Berlusconi punge il Napoli: le sue parole fanno infuriare i tifosi!

Adjust Comment Print

Continua a tenere banco in maniera incessante - come è normale che sia - l'argomento relativo alle elezioni del prossimo 4 marzo 2018. Scopriamo le sue dichiarazioni. Lo ha detto Silvio Berlusconi, rispondendo ai saluti del presidente di Assolombarda, Carlo Bonomi, all'inizio di un incontro con gli associati in vista delle elezioni. "Penso che dovremo trovare un nome su cui tutti si sia d'accordo - ha aggiunto -. Se non c'è in giro Mussolini o Hitler, non succede niente".

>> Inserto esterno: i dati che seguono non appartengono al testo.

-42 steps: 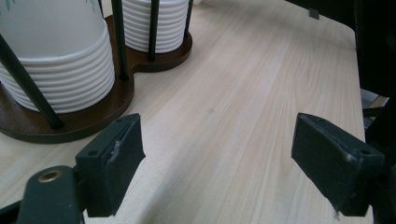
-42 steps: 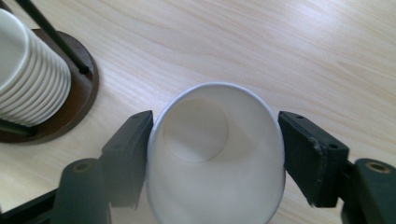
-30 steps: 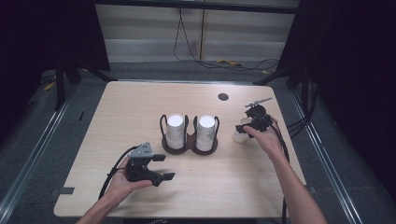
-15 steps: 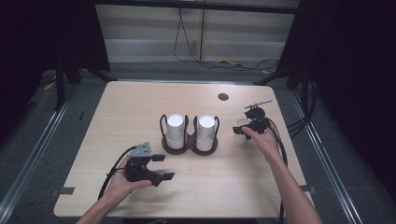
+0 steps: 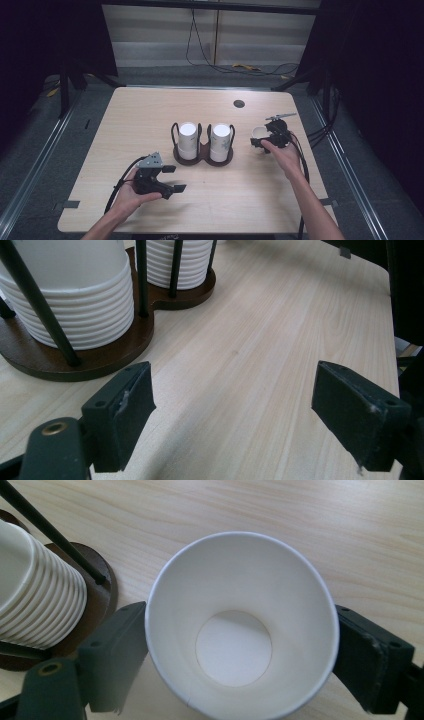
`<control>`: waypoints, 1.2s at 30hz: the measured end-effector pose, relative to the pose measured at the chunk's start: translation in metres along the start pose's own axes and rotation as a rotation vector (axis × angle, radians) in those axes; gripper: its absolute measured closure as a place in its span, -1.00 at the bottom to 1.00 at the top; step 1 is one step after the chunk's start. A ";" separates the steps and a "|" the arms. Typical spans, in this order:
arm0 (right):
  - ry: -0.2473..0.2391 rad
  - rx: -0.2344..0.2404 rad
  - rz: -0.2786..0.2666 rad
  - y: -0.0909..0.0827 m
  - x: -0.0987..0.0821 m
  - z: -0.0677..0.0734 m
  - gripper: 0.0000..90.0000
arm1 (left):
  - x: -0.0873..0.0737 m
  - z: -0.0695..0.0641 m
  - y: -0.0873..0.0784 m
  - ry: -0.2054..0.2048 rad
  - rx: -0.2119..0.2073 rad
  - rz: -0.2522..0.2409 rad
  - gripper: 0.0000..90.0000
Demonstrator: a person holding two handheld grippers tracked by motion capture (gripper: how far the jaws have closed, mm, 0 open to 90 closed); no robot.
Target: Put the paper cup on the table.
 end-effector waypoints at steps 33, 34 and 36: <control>0.014 0.045 -0.162 -0.052 -0.047 0.026 -0.59 | -0.009 0.017 -0.022 -0.078 0.098 0.022 -0.55; -0.009 0.033 -0.170 -0.054 -0.051 0.030 -0.56 | -0.009 0.017 -0.022 -0.099 0.095 0.007 -0.49; -0.008 0.035 -0.168 -0.055 -0.053 0.032 -0.56 | -0.009 0.017 -0.022 -0.094 0.107 0.009 -0.50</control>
Point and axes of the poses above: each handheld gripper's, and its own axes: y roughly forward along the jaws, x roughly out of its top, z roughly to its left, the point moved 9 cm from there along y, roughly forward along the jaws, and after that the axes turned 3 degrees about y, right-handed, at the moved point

Silvio Berlusconi ha sostenuto: "La paura delle persone è dimostrata dalla percezione di insicurezza dei cittadini". E l'apertura non è verso due nomi qualsiasi, ma verso due personaggi nei confronti dei quali Salvini mai ha fatto mistero di vedere come il fumo negli occhi. Condurci dall'antifascismo all'afascismo, fare di certe categorie che hanno segnato quel ventennio e l'esperienza di molti fino a oggi, sempreverdi nella loro pericolosità, qualcosa di neutrale, passato, disinnescato, irripetibile. E l'Ema l'abbiamo persa perché non siamo considerati in Europa.

Sony Xperia XZ2 e XZ2 Compact: Le specifiche tecniche in anteprima
Secondo quanto emerso in queste ore, la data di uscita dei nuovi smartphone di Sony sarebbe fissata per l'inizio del prossimo mese di marzo.

"Chi crede alla flat tax di Berlusconi fa meglio a credere a Babbo Natale, è più autorevole". Auspico, dunque, che non venga data credibilità a notizie non vere ma che si focalizzi l'attenzione su ciò che sta più a cuore a me e a tutti voi, ovvero la gestione e la crescita della squadra e che continuiate a supportare Mister Gattuso.

Il primo provvedimento che il governo di centrodestra farebbe in caso di vittoria elettorale sarebbe quello che Berlusconi definisce lo Young Act: la decontribuzione per le aziende che assumono giovani disoccupati per i tre anni di praticantato e per i primi tre anni di impiego. Un esempio classico è quello degli Stati Uniti: negli anni '60 Kennedy e poi di nuovo negli anni'80 Reagan vararono un grande piano di riduzione delle imposte e in entrambi i casi le entrate dello Stato, invece di diminuire, nel giro di alcuni anni aumentarono del 30% netto.